== Records supplied
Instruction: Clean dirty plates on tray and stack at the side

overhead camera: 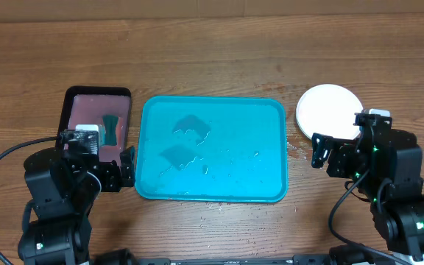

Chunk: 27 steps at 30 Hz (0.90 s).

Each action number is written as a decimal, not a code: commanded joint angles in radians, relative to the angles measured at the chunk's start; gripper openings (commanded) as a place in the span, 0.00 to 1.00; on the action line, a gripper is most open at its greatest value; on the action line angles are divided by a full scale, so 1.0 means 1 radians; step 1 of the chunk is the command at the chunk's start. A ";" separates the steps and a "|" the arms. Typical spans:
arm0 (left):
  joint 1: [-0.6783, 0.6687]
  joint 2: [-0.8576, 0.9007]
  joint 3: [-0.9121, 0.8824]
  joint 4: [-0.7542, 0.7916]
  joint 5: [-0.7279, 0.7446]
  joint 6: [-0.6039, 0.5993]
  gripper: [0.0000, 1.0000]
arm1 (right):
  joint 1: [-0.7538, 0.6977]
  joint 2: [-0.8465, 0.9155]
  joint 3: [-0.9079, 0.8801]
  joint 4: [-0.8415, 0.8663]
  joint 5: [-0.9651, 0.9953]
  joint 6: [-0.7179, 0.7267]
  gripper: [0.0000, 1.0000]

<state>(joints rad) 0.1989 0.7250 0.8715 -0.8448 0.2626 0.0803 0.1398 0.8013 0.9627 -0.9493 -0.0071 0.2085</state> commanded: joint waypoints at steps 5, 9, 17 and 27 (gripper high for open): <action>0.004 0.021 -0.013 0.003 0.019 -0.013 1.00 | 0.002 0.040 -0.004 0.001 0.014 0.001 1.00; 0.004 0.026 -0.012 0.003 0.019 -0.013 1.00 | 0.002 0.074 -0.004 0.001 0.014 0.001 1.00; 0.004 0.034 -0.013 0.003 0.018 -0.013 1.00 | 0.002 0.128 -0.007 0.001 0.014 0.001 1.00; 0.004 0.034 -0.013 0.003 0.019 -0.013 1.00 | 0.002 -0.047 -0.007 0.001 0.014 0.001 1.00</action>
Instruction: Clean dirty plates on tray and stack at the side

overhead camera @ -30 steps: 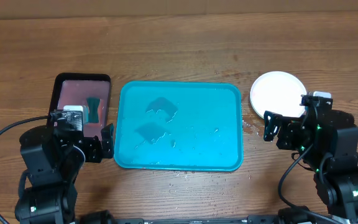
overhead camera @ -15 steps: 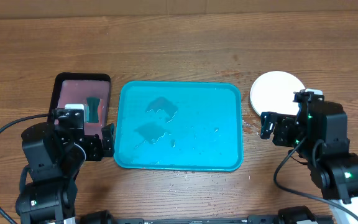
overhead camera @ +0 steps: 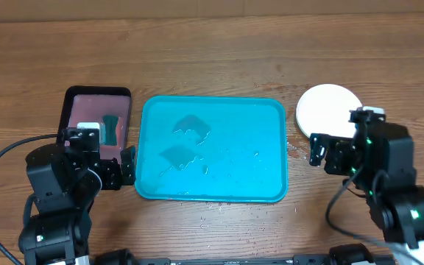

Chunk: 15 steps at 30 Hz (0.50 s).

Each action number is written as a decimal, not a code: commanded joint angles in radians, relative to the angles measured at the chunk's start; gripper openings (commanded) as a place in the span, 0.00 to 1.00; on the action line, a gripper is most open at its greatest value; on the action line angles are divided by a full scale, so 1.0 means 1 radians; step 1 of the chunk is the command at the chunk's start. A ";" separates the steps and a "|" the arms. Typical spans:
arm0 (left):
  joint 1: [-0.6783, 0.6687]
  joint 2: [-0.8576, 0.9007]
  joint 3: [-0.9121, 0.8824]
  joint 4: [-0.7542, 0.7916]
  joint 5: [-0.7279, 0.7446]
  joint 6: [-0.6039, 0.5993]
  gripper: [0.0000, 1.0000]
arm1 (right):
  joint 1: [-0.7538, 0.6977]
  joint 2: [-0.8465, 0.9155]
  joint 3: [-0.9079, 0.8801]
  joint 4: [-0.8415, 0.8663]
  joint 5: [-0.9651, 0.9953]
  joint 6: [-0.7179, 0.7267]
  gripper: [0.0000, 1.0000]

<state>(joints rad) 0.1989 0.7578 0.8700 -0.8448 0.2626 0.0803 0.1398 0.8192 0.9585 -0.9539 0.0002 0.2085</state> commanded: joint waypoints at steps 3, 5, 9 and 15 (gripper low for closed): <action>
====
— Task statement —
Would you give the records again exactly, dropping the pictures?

— Solution for this exercise —
Instruction: Clean dirty plates on tray and stack at the side

overhead camera: 

Chunk: 27 steps at 30 Hz (0.90 s).

Each action number is written as a decimal, not a code: commanded joint angles in radians, relative to the angles measured at the chunk's start; gripper openings (commanded) as a place in the span, 0.00 to 1.00; on the action line, a gripper is most open at its greatest value; on the action line angles are divided by a full scale, so 1.0 means 1 radians; step 1 of the chunk is the command at the chunk's start. A ";" separates the steps and a "|" the arms. Typical spans:
arm0 (left):
  joint 1: [-0.6783, 0.6687]
  joint 2: [-0.8576, 0.9007]
  joint 3: [-0.9121, 0.8824]
  joint 4: [-0.7542, 0.7916]
  joint 5: [-0.7279, 0.7446]
  joint 6: [-0.6039, 0.5993]
  gripper: [0.0000, 1.0000]
arm1 (right):
  joint 1: [-0.7538, 0.6977]
  joint 2: [-0.8465, 0.9155]
  joint 3: [-0.9079, 0.8801]
  joint 4: [-0.8415, 0.8663]
  joint 5: [-0.9651, 0.9953]
  joint 6: [-0.7179, 0.7267]
  gripper: [0.0000, 1.0000]

<state>(joints rad) 0.1989 0.7250 0.8715 -0.8448 0.2626 0.0803 0.1398 0.8013 0.9627 -0.9493 -0.0071 0.2085</state> commanded: joint waypoints at steps 5, 9, 17 and 27 (gripper high for open): <action>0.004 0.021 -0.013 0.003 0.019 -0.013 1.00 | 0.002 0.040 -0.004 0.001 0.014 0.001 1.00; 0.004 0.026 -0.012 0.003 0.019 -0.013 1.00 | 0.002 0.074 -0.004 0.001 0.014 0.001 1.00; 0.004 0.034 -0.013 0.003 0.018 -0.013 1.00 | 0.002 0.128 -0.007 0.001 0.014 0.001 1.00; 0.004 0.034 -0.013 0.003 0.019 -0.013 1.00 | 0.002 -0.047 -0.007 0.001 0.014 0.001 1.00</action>
Instruction: Clean dirty plates on tray and stack at the side

overhead camera @ -30 steps: 
overhead camera @ -15 steps: 
overhead camera @ +0 steps: 

Chunk: 15 steps at 30 Hz (0.50 s).

Each action number is written as a decimal, not a code: commanded joint angles in radians, relative to the angles measured at the chunk's start; gripper openings (commanded) as a place in the span, 0.00 to 1.00; on the action line, a gripper is most open at its greatest value; on the action line angles are divided by a full scale, so 1.0 means 1 radians; step 1 of the chunk is the command at the chunk's start. A ";" separates the steps and a "|" the arms. Typical spans:
arm0 (left):
  joint 1: [-0.6783, 0.6687]
  joint 2: [-0.8576, 0.9007]
  joint 3: [-0.9121, 0.8824]
  joint 4: [-0.7542, 0.7916]
  joint 5: [-0.7279, 0.7446]
  joint 6: [-0.6039, 0.5993]
  gripper: [0.0000, 1.0000]
arm1 (right):
  joint 1: [-0.7538, 0.6977]
  joint 2: [-0.8465, 0.9155]
  joint 3: [-0.9079, 0.8801]
  joint 4: [-0.8415, 0.8663]
  joint 5: [-0.9651, 0.9953]
  joint 6: [-0.7179, 0.7267]
  gripper: [0.0000, 1.0000]

<state>(joints rad) 0.1989 0.7578 0.8700 -0.8448 0.2626 0.0803 0.1398 0.8192 0.9585 -0.9539 0.0002 0.2085</state> commanded: joint waypoints at steps 3, 5, 9 and 15 (gripper low for closed): <action>

That completes the answer.